◆ Exercise: If a line in the data holds "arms", copy that line out in full.

◆ Information provided:
--- --- ---

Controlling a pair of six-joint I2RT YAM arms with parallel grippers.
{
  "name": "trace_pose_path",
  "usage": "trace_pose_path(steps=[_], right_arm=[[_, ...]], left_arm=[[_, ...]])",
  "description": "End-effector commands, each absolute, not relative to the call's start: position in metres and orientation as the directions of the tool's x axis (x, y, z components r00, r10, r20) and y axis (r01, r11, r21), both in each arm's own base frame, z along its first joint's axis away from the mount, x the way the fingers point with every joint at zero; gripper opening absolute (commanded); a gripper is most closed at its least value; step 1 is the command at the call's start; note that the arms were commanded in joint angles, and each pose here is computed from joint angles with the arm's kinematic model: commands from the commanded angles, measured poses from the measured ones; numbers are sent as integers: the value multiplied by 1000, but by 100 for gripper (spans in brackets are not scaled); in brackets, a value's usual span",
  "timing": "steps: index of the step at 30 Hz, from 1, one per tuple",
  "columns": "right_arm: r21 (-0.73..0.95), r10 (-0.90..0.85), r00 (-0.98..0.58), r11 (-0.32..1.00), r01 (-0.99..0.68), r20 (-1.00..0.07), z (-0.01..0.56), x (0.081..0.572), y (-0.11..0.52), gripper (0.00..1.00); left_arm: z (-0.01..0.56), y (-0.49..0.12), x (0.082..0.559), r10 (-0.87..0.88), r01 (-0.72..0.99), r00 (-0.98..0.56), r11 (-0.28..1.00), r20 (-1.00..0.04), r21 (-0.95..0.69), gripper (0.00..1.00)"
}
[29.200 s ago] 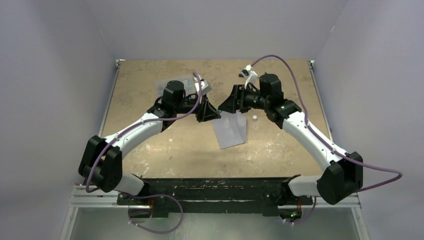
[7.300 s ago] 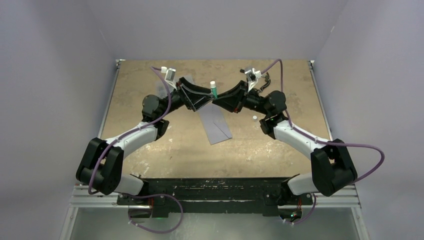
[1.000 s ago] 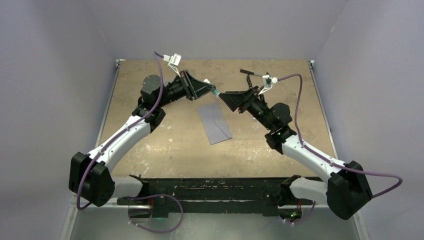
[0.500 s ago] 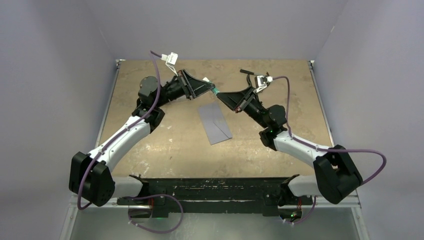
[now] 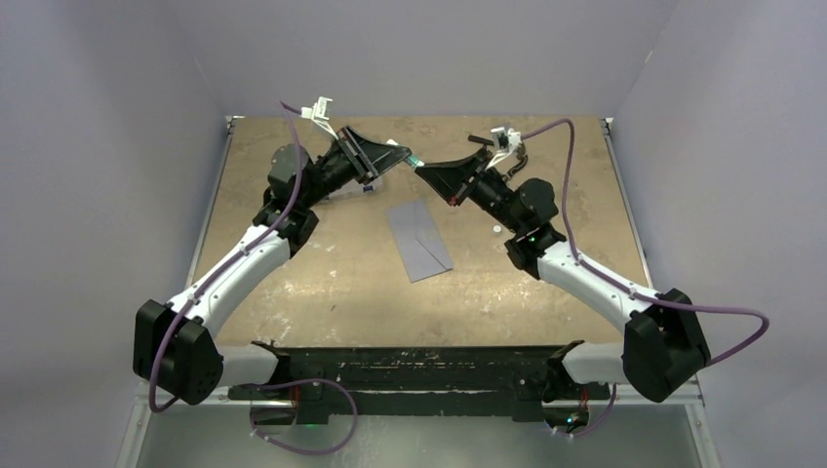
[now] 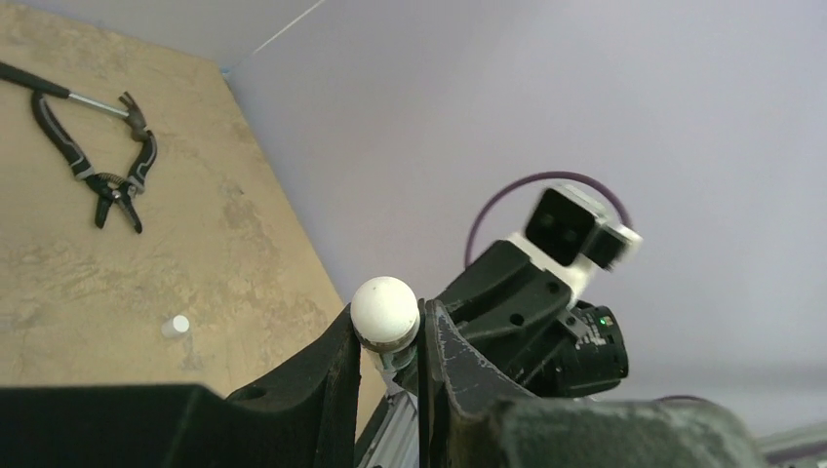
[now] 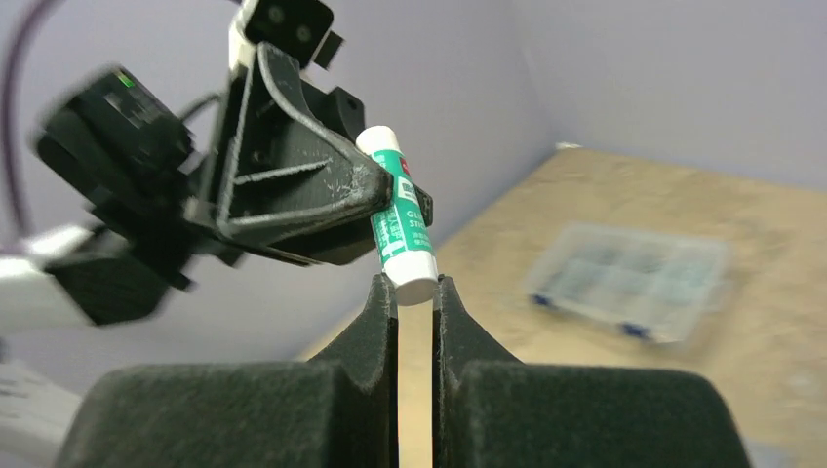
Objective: Place the letter into the envelope and seal it
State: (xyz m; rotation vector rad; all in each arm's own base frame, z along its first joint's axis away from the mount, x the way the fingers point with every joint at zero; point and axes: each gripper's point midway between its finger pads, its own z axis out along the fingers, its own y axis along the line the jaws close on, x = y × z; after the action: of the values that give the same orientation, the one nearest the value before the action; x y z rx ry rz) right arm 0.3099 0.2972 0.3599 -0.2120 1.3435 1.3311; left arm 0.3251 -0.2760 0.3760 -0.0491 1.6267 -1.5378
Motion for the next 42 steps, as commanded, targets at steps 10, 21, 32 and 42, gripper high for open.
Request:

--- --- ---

◆ Written solution:
Controlling a pair of six-joint I2RT YAM arms with parallel grippers.
  "description": "End-effector commands, each absolute, not relative to the call's start: position in metres and orientation as the directions of the tool's x axis (x, y, z components r00, r10, r20) and y axis (r01, r11, r21), both in each arm's own base frame, z along its first joint's axis away from the mount, x the way the fingers point with every joint at zero; gripper opening absolute (commanded); a gripper is most closed at its least value; step 1 is the command at the call's start; note that the arms were commanded in joint angles, and each pose here is computed from joint angles with the arm's kinematic model: commands from the commanded angles, measured poses from the measured ones; numbers are sent as integers: the value multiplied by 1000, but by 100 for gripper (spans in brackets are not scaled); in brackets, a value's usual span",

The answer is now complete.